## What is expected
Each line of the material should be retyped without alteration.

## Given information
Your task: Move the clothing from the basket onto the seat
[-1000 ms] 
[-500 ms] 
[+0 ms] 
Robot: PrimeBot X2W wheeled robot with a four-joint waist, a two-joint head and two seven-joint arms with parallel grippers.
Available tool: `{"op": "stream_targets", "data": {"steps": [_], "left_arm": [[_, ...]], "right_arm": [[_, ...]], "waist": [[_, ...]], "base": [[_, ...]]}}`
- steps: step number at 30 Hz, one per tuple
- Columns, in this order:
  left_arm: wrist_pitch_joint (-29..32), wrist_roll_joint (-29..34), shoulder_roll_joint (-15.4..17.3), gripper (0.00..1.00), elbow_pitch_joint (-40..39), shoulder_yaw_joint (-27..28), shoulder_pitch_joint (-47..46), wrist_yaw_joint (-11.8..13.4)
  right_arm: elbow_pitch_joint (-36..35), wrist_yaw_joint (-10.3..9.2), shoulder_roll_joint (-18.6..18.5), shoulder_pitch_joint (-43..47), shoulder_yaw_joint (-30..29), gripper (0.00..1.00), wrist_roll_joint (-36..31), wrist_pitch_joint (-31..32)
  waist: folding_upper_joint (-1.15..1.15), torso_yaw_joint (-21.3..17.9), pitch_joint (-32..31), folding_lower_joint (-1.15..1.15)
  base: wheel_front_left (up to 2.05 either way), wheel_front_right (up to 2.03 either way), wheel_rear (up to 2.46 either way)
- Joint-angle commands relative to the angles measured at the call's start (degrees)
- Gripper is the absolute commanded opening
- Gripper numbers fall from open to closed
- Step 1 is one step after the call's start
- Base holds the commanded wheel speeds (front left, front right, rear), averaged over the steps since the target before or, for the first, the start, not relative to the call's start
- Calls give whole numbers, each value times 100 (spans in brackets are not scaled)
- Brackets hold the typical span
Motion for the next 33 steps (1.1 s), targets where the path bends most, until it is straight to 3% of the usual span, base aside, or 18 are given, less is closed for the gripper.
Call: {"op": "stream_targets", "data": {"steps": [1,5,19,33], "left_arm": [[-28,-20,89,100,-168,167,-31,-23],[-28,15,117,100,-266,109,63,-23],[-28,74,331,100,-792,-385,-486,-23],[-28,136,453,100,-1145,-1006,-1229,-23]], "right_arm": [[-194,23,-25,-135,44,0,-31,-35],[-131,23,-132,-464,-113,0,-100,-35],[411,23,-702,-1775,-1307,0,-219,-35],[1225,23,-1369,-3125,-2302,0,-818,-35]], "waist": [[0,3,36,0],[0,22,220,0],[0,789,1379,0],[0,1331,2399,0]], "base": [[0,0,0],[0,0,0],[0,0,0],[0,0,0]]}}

## Expected output
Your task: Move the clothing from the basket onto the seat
[-1000 ms] 
[-500 ms] 
[+0 ms] 
Robot: PrimeBot X2W wheeled robot with a four-joint waist, a two-joint head and two seven-joint arms with parallel grippers.
Available tool: `{"op": "stream_targets", "data": {"steps": [_], "left_arm": [[_, ...]], "right_arm": [[_, ...]], "waist": [[_, ...]], "base": [[_, ...]]}}`
- steps: step number at 30 Hz, one per tuple
- Columns, in this order:
  left_arm: wrist_pitch_joint (-29..32), wrist_roll_joint (-29..34), shoulder_roll_joint (-15.4..17.3), gripper (0.00..1.00), elbow_pitch_joint (-40..39), shoulder_yaw_joint (-27..28), shoulder_pitch_joint (-47..46), wrist_yaw_joint (-11.8..13.4)
  right_arm: elbow_pitch_joint (-36..35), wrist_yaw_joint (-10.3..9.2), shoulder_roll_joint (-18.6..18.5), shoulder_pitch_joint (-43..47), shoulder_yaw_joint (-30..29), gripper (0.00..1.00), wrist_roll_joint (-36..31), wrist_pitch_joint (-31..32)
  waist: folding_upper_joint (-1.15..1.15), torso_yaw_joint (-21.3..17.9), pitch_joint (-32..31), folding_lower_joint (-1.15..1.15)
  base: wheel_front_left (up to 2.05 either way), wheel_front_right (up to 2.03 either way), wheel_rear (up to 2.46 either way)
- Joint-angle commands relative to the angles measured at the call's start (degrees)
- Gripper is the absolute commanded opening
- Gripper numbers fall from open to closed
- Step 1 is one step after the call's start
- Base holds the commanded wheel speeds (front left, front right, rear), averaged over the steps since the target before or, for the first, the start, not relative to the call's start
- Calls give whole numbers, each value times 100 (spans in brackets are not scaled)
- Brackets hold the typical span
Motion for the next 33 steps (1.1 s), targets where the path bends most, until it is straight to 3% of the usual span, base aside, or 18 are given, less is closed for the gripper.
Call: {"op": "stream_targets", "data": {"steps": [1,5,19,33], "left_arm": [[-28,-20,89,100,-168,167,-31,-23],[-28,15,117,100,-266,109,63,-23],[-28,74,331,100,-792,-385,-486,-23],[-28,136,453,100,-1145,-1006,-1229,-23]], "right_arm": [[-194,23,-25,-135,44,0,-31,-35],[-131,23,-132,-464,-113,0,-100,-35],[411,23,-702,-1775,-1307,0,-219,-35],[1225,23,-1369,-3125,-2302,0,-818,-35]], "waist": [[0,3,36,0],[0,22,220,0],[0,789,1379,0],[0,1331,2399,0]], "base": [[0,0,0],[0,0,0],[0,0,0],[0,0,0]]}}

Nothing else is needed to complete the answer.